◆ **Supplied records**
----------

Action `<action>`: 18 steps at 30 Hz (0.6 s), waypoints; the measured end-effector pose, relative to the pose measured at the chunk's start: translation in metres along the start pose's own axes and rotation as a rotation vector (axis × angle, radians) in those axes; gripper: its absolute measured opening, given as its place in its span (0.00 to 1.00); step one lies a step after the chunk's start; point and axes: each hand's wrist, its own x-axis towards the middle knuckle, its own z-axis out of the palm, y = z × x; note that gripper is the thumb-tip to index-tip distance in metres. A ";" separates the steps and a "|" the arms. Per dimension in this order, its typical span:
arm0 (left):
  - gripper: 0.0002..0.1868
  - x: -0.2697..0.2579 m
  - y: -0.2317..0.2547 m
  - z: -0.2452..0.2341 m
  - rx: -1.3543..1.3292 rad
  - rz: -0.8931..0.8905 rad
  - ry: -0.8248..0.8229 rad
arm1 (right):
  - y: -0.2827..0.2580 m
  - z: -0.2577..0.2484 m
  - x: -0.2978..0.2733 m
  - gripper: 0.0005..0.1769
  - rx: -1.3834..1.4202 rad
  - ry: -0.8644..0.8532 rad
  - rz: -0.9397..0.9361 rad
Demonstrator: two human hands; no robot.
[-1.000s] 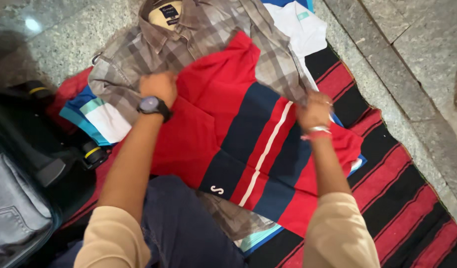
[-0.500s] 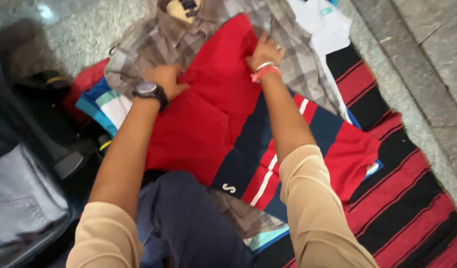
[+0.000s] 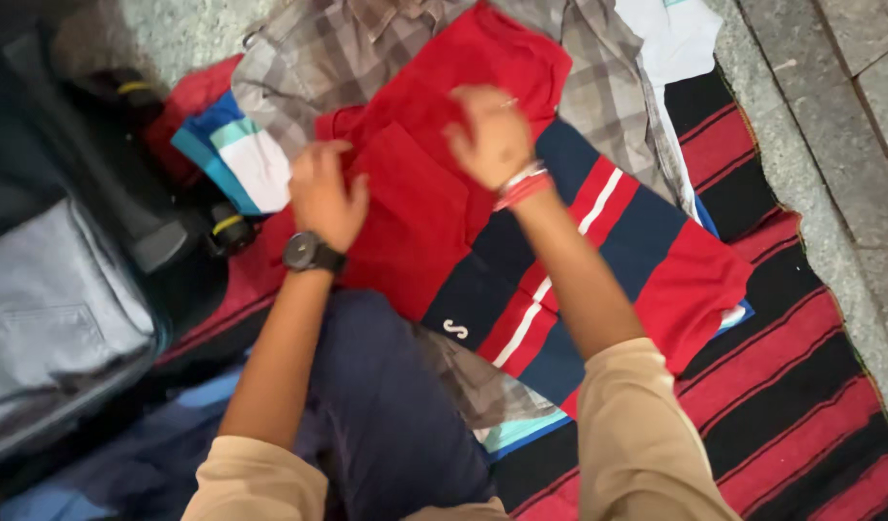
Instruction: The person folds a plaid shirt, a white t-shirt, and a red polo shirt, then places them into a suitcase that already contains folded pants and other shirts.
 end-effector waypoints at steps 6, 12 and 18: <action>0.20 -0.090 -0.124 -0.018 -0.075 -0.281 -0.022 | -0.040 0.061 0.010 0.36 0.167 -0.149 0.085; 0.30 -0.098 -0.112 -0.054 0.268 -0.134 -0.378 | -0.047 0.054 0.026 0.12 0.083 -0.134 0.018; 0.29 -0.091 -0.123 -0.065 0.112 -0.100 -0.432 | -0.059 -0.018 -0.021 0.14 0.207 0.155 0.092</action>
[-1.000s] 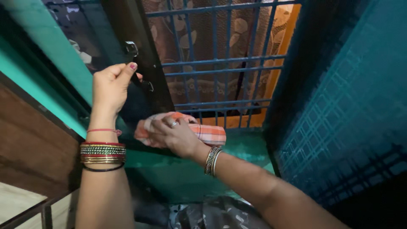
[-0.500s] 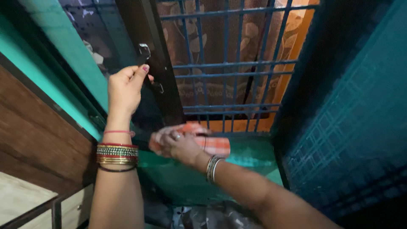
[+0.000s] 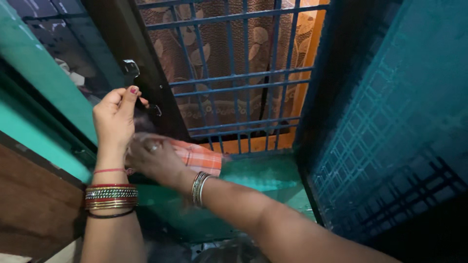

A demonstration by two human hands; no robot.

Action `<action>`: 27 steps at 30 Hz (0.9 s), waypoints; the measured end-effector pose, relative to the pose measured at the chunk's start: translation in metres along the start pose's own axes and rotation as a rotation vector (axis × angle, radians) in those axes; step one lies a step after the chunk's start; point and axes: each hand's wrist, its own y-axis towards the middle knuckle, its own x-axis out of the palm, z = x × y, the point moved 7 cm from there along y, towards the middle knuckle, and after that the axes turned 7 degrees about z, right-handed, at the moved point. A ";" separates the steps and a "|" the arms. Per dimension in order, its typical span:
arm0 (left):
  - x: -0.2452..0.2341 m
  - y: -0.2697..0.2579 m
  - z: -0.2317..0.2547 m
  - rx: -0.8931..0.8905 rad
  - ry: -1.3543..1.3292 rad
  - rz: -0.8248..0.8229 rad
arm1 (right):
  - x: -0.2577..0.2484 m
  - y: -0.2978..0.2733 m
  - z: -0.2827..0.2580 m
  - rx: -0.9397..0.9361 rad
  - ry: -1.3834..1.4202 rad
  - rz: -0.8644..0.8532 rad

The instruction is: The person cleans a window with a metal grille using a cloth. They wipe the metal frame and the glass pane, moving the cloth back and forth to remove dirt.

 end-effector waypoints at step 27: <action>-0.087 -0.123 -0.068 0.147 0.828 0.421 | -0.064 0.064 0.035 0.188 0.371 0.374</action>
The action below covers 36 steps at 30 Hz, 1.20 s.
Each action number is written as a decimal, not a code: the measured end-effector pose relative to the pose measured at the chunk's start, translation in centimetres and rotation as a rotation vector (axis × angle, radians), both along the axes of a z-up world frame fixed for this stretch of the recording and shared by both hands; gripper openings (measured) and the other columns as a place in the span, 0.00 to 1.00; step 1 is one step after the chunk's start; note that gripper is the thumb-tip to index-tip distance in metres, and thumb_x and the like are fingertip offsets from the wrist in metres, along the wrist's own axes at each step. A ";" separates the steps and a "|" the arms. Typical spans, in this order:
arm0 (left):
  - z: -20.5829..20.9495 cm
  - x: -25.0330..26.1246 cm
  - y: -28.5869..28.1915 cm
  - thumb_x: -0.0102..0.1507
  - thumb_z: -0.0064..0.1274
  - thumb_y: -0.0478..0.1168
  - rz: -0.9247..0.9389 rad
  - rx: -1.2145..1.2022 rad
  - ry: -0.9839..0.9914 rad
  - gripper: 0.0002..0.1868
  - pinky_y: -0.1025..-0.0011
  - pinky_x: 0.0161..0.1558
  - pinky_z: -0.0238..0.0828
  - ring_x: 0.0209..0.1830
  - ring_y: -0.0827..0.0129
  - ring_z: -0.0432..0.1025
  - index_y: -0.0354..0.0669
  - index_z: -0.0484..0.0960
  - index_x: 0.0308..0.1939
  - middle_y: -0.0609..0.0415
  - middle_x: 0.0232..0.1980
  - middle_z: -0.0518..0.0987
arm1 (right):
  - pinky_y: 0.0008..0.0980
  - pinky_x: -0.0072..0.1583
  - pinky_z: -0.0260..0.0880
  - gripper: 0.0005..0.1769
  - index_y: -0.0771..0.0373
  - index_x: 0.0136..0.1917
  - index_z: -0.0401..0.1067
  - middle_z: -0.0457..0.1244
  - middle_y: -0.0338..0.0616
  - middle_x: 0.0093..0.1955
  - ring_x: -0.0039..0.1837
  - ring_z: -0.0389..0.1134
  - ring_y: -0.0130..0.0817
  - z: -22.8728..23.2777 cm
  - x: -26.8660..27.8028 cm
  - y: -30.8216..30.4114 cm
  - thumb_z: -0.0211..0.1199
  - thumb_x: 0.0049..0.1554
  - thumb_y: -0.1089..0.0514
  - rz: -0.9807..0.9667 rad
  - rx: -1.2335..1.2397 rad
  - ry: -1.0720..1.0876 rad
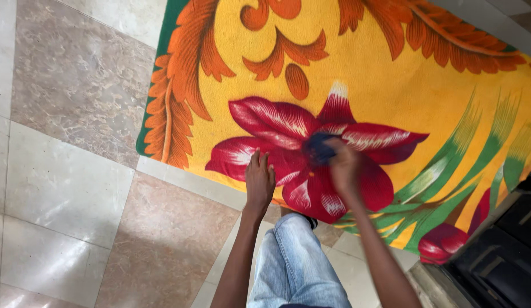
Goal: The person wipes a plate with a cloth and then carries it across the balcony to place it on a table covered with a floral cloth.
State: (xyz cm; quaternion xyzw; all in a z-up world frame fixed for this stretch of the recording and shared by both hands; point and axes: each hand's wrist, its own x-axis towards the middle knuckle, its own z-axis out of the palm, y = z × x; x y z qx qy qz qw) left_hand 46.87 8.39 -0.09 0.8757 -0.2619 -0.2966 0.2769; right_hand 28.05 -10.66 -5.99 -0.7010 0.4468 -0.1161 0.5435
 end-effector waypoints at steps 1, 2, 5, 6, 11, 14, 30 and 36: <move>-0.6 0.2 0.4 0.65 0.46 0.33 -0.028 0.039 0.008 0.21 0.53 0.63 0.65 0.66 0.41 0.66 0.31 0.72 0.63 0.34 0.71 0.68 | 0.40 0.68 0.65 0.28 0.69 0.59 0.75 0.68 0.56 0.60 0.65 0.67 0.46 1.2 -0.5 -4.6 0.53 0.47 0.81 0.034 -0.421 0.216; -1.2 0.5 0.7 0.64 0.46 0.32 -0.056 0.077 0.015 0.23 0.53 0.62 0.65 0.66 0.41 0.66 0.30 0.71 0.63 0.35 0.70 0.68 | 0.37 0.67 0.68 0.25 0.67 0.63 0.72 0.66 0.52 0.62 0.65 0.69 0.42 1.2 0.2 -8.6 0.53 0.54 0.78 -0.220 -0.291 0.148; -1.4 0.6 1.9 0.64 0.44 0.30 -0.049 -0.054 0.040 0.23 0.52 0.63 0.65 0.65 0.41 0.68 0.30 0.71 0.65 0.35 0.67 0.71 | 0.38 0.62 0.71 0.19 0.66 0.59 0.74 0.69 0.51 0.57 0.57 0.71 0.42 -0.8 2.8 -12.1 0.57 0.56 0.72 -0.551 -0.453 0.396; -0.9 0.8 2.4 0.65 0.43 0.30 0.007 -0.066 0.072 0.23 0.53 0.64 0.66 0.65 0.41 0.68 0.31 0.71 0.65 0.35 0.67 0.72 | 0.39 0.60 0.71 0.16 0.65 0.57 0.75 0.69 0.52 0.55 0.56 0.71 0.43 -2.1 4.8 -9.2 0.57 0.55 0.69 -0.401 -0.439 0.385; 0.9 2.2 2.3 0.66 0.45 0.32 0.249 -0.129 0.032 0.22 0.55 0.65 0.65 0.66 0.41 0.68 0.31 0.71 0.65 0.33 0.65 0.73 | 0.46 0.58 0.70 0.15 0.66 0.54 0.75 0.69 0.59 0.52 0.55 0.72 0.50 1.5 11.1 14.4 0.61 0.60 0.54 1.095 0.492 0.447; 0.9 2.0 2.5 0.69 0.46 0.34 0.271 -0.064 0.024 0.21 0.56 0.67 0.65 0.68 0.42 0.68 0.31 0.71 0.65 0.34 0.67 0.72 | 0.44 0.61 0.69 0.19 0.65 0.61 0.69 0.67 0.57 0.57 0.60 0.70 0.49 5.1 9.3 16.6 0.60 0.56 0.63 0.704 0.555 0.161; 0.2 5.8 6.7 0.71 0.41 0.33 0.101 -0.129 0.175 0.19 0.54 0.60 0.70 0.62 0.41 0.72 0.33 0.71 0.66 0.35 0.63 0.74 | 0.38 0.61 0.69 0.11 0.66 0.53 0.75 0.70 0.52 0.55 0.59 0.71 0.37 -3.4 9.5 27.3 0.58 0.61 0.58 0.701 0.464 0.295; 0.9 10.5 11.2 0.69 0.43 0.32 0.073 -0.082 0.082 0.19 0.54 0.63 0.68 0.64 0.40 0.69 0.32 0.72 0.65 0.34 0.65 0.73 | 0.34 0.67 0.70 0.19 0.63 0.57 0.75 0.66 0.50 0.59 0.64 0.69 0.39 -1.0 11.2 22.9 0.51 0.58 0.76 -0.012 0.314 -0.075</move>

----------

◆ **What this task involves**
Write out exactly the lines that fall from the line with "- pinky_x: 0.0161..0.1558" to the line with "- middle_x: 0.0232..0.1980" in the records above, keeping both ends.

◆ **Exercise output**
  - pinky_x: 0.0161..0.1558
  - pinky_z: -0.0238..0.0828
  - ring_x: 0.0209..0.1830
  - ring_y: -0.0827..0.0129
  - ring_z: -0.0432..0.1025
  - index_y: -0.0354..0.0669
  - index_z: -0.0484..0.0960
  - index_x: 0.0308..0.1939
  - middle_y: -0.0609..0.0415
  - middle_x: 0.0232..0.1980

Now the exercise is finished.